22. — «Paréceme, dixo Fray Gerundio, que vuestra Merced á ratos se zumba; pues en verdad que yo hablo muy de veras en todo quanto digo. A lo ménos no tendrá vuestra Merced que glosar sobre aquella elegantíssima phrase que dice: Comienza el jubiléo pleníssimo desde la hora de vísperas, quando en carroza de crystal hace su marcha el sol.» — «Qué he de glosar de esse parénthesis, ni qué puedo decir de él, respondió el Beneficiado, que no sea muy debaxo de lo que merece? La elevacion de la phrase no puede ser mayor, pues llega hasta el mismo sol. La del concepto es clara como un crystal, y, sobre todo, la oportunidad no tiene precio. Añádese la novedad con que se corrige la plana á todos los Poetas que ha havido, desde que se fundó la poesía en la Arcadia ó en Caldéa, que esse es chico pleito. Todos hasta aquí havian dado en la manía de que el sol hacía sus marchas en carroza de fuego, y despues, segun unos, se sepultaba en urna de crystal, y, segun otros, se dormia en catre de plata líquida. Ha sido enorme error, ó por lo ménos una alucinacion tan universal como de grave perjuicio. Por un telescopio de nueva invencion, con las lentes invertidas, que por dicha llegó á manos de nuestro Autor, descubrió claríssimamente, que la carroza en que el sol corre la posta es de crystal; y, aunque desde léjos parece que rua toda embestida de fuego, y que es fuego lo que respiran por las narices y boca los cavallos que la tiran, es ilusion de vista. Esto nace de que, como el sol va dentro de la carroza, y esta es de crystal, assí como tambien son diáphanos y transparentes los cavallos, penétranse los rayos por las vidrieras, y parece fuego lo que en la realidad no es mas que crystal de roca.»
23. — «Búrlese vuestra Merced ó no se burle, dixo Fray Gerundio, no podrá negar que es elegante la expression con que anuncia al público los sugetos que han de predicar, y el texto sobre que serán trompetas mýsticas de las voces evangélicas (Confiteor tibi, Pater) los Oradores siguientes...» — «Pues vé Usted? respondió el Beneficiado, esso es puntualmente lo único que yo huviera omitido; no porque no esté dicho con mucha sonorosidad y en una bella cadencia de los dos esdrúxulos, mýsticas y evangélicas; sino porque, como ahora hay tantos en el mundo que perderán un par de amigos por aprovechar un equivoquillo insulso, havrá mas de dos que digan que muchos, todos ó algunos de los Oradores nombrados eran unos pobres trompetas, y citarán para prueva al mismo Cartel.»
CAPITULO II.
Estornuda el Beneficiado; interrúmpese la conversacion con el Dominus tecum y con el Vivan Ustedes mil años, y despues se suena.

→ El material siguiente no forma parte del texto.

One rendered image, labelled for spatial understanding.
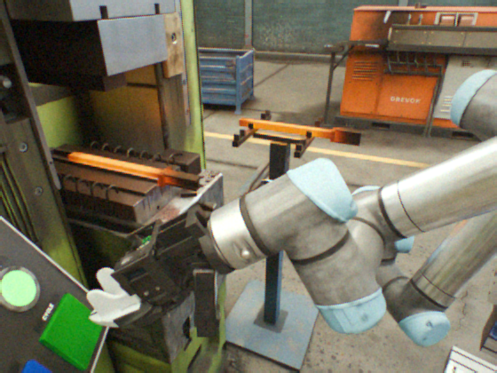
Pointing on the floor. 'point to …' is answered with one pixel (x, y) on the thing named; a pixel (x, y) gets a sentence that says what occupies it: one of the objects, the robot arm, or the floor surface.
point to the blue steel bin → (226, 75)
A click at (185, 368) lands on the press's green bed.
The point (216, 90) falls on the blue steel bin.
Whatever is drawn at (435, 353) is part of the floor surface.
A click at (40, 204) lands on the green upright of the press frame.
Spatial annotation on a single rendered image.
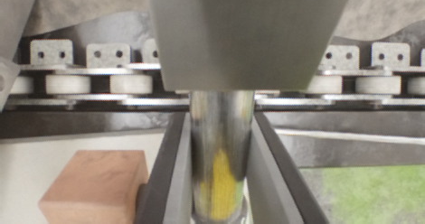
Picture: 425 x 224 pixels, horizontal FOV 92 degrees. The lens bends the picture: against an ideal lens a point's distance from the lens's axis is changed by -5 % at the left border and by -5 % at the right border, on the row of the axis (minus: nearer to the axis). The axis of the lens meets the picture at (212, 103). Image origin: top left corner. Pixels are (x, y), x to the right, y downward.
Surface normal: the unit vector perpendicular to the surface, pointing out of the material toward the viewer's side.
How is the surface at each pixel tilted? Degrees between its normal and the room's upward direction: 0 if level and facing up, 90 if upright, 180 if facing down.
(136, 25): 0
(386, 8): 42
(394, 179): 0
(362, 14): 16
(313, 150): 0
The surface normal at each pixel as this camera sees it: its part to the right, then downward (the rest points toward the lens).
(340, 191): 0.03, 0.06
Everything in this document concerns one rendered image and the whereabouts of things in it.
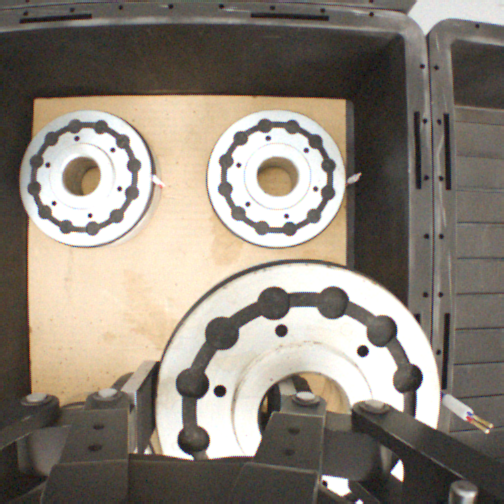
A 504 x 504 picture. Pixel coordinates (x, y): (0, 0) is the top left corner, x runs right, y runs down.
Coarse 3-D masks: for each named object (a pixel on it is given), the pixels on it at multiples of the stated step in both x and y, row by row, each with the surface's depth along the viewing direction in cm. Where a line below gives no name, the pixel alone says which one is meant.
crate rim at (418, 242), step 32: (0, 32) 20; (32, 32) 20; (64, 32) 21; (320, 32) 21; (352, 32) 21; (384, 32) 21; (416, 32) 21; (416, 64) 21; (416, 96) 21; (416, 128) 22; (416, 160) 22; (416, 192) 21; (416, 224) 21; (416, 256) 21; (416, 288) 21
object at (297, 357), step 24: (264, 360) 12; (288, 360) 12; (312, 360) 12; (336, 360) 12; (240, 384) 12; (264, 384) 12; (336, 384) 12; (360, 384) 12; (240, 408) 12; (240, 432) 12
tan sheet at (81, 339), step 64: (192, 128) 30; (192, 192) 30; (64, 256) 30; (128, 256) 30; (192, 256) 30; (256, 256) 31; (320, 256) 31; (64, 320) 30; (128, 320) 30; (64, 384) 30; (320, 384) 31
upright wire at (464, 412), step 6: (444, 396) 13; (450, 396) 13; (444, 402) 13; (450, 402) 13; (456, 402) 13; (450, 408) 13; (456, 408) 12; (462, 408) 12; (468, 408) 12; (462, 414) 12; (468, 414) 12; (474, 414) 12; (468, 420) 12; (480, 420) 11; (480, 426) 11; (486, 432) 11
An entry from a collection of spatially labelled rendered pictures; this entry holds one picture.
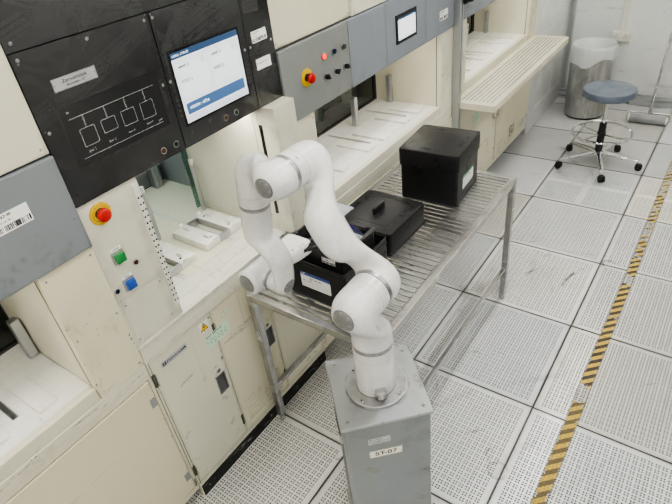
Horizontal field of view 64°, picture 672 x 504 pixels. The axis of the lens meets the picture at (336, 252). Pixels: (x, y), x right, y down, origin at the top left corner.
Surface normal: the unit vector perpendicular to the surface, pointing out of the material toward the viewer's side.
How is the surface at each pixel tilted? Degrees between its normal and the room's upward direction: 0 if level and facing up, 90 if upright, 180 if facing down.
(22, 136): 90
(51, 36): 90
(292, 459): 0
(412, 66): 90
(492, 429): 0
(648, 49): 90
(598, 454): 0
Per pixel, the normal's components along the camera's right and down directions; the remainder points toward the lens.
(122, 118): 0.82, 0.26
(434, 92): -0.57, 0.53
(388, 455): 0.18, 0.55
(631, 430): -0.11, -0.81
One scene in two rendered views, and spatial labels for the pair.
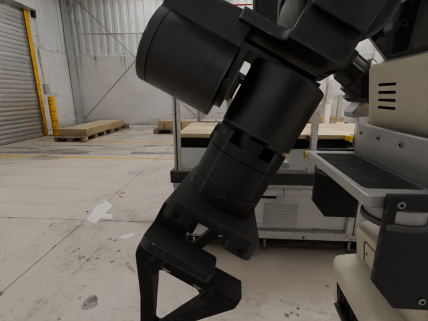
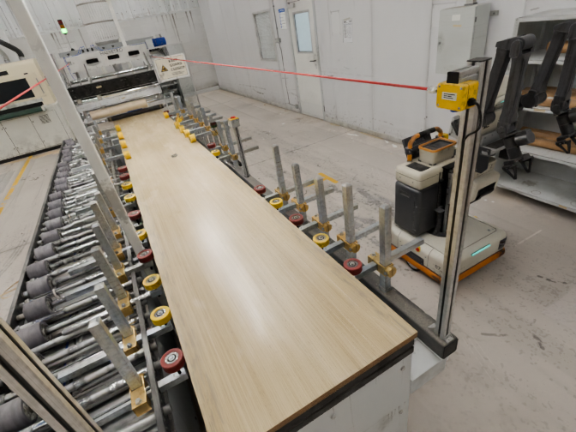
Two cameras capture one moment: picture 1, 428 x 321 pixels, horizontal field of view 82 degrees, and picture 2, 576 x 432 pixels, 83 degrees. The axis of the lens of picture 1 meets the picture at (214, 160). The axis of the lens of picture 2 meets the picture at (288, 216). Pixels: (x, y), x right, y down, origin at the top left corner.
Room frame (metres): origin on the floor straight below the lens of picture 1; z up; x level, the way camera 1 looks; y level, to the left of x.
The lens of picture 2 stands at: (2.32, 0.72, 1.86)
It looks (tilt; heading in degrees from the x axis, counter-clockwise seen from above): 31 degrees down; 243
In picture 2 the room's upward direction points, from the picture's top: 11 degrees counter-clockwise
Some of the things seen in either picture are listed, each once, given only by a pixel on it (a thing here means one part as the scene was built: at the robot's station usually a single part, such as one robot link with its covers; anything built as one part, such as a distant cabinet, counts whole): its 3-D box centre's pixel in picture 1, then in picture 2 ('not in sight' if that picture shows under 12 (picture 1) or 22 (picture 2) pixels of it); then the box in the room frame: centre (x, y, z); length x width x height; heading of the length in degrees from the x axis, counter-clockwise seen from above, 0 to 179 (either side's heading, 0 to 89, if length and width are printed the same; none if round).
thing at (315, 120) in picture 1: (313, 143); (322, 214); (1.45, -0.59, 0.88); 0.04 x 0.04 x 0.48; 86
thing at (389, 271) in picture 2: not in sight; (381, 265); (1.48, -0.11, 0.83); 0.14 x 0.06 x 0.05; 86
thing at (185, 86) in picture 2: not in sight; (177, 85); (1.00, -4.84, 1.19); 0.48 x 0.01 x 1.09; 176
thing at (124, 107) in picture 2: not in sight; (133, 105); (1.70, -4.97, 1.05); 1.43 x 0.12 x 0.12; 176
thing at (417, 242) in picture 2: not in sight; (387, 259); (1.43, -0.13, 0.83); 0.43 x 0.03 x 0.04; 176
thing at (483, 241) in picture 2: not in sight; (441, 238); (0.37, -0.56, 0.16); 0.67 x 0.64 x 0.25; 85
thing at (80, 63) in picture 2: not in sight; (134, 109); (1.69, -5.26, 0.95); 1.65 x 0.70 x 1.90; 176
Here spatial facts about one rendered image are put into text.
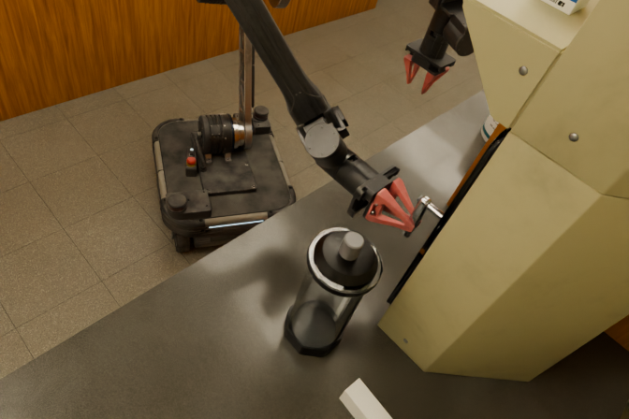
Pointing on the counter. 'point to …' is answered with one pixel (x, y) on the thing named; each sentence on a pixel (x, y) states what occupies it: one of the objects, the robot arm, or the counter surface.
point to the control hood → (519, 41)
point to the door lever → (422, 212)
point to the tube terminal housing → (535, 225)
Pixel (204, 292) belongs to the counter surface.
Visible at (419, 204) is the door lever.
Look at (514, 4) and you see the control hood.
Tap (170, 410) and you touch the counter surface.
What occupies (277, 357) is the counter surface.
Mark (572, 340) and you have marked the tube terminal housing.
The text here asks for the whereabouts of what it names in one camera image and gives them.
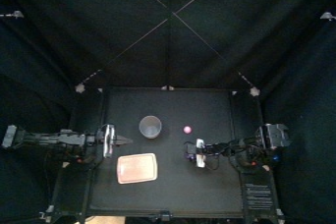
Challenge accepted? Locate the pink rectangular plate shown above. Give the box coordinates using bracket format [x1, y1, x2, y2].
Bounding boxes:
[115, 152, 159, 186]

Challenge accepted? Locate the grey round cup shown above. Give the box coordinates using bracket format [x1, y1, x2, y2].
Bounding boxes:
[137, 114, 163, 140]

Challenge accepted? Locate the black table edge clamp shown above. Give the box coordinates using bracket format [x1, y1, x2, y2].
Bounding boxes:
[154, 211, 174, 223]

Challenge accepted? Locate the white text label sticker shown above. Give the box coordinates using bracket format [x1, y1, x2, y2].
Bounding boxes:
[243, 182, 274, 212]

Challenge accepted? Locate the black cloth backdrop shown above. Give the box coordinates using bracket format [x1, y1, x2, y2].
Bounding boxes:
[0, 0, 336, 224]

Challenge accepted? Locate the black loop cable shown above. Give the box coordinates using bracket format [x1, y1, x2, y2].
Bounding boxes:
[203, 154, 221, 172]

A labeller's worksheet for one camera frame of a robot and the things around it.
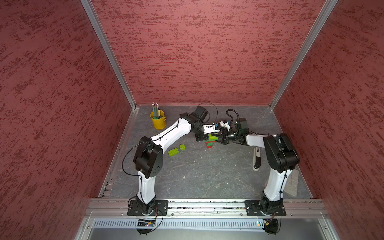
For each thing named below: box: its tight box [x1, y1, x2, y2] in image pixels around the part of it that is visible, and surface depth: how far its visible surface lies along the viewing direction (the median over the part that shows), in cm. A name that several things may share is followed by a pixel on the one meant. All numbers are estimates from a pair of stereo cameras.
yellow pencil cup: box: [150, 109, 167, 130], surface depth 103 cm
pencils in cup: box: [151, 101, 160, 120], surface depth 102 cm
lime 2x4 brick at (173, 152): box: [168, 148, 180, 157], surface depth 96 cm
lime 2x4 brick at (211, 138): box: [208, 133, 219, 141], surface depth 89 cm
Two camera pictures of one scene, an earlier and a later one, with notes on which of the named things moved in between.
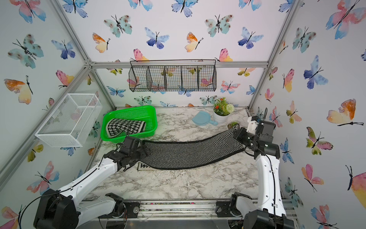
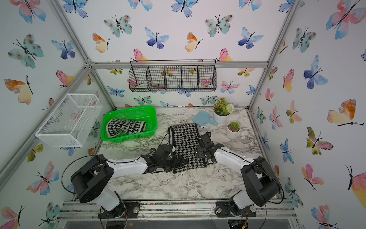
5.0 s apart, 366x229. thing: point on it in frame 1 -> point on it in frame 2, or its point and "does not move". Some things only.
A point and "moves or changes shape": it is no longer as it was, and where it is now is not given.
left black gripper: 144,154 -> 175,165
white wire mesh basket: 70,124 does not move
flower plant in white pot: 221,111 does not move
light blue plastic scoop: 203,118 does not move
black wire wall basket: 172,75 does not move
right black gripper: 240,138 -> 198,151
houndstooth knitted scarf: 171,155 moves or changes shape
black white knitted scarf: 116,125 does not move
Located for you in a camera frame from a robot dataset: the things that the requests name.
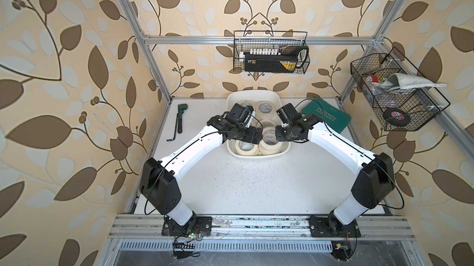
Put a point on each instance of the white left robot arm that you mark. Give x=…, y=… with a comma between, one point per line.
x=161, y=177

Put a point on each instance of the black wire basket rear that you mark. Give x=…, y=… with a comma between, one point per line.
x=268, y=42

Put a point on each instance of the grey cloth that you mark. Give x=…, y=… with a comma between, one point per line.
x=399, y=81

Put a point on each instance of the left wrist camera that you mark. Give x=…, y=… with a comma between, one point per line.
x=239, y=115

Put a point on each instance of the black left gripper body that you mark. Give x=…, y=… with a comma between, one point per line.
x=249, y=136

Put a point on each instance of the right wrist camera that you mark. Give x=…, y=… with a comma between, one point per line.
x=287, y=112

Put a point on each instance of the black wire basket right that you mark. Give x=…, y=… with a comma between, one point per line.
x=422, y=104

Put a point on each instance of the white plastic storage box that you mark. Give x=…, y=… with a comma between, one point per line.
x=255, y=97

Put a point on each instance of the black round disc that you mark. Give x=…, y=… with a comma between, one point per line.
x=396, y=117

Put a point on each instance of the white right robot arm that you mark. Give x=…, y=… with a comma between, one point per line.
x=374, y=180

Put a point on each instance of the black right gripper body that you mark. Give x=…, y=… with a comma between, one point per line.
x=284, y=134

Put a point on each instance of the green pipe wrench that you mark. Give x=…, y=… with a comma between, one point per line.
x=181, y=109

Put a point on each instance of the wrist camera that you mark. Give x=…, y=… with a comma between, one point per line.
x=239, y=115
x=287, y=112

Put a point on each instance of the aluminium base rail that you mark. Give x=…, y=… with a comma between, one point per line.
x=263, y=227

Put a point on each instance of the green tool case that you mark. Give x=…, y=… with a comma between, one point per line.
x=333, y=117

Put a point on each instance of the black wire basket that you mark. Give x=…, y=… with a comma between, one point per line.
x=422, y=104
x=268, y=42

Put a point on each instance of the black yellow box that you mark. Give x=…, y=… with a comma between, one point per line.
x=270, y=63

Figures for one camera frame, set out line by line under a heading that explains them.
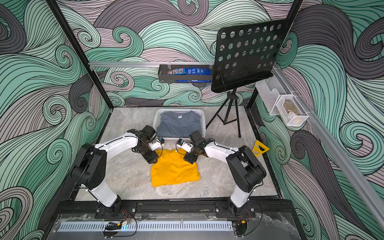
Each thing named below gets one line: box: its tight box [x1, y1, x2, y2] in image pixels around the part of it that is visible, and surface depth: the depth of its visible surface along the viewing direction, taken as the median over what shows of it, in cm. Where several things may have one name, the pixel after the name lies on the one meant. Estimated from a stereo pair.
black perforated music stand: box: [206, 18, 286, 138], surface depth 66 cm
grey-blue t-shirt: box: [156, 110, 202, 138], surface depth 105 cm
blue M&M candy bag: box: [167, 67, 212, 75], surface depth 94 cm
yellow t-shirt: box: [151, 148, 201, 187], surface depth 87 cm
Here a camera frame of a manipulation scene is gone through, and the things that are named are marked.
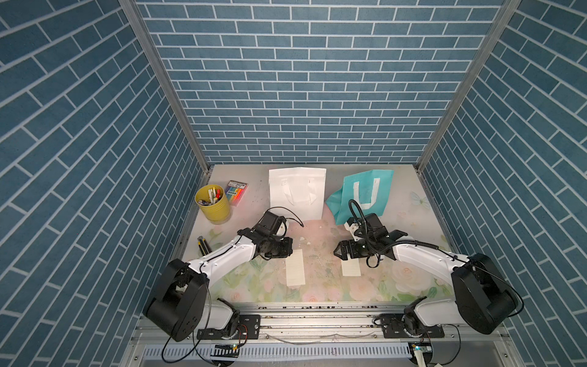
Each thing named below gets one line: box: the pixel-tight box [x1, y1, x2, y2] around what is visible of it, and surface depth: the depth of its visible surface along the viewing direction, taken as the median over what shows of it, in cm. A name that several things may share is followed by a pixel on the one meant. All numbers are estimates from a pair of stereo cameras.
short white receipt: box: [341, 253, 362, 277], surface depth 88 cm
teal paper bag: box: [325, 169, 395, 225], surface depth 93 cm
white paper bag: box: [269, 166, 327, 222], surface depth 93 cm
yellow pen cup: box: [194, 184, 232, 225], surface depth 96 cm
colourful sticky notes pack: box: [224, 179, 249, 207], surface depth 111 cm
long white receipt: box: [285, 248, 306, 287], surface depth 88 cm

1. — «No solo cortó vuestra Merced mi cólera, dixo á esta sazon el Maestro Prudencio con semblante placentero, sino que la ha convertido en risa. Ya veo, que no es negocio de tomar con seriedad los disparates de essos cedulones que se fixan en las esquinas. De essos no se sigue otro inconveniente, que el que á sus Autores los tengan por lo que son; pero otras bocanadas parecidas á essas, en los púlpitos no se pueden tolerar, porque son de grave consequencia para la Religion, para la Nacion y para las costumbres. En suma, el cartel es disparatadíssimo, y no parece possible otro que lo iguale.»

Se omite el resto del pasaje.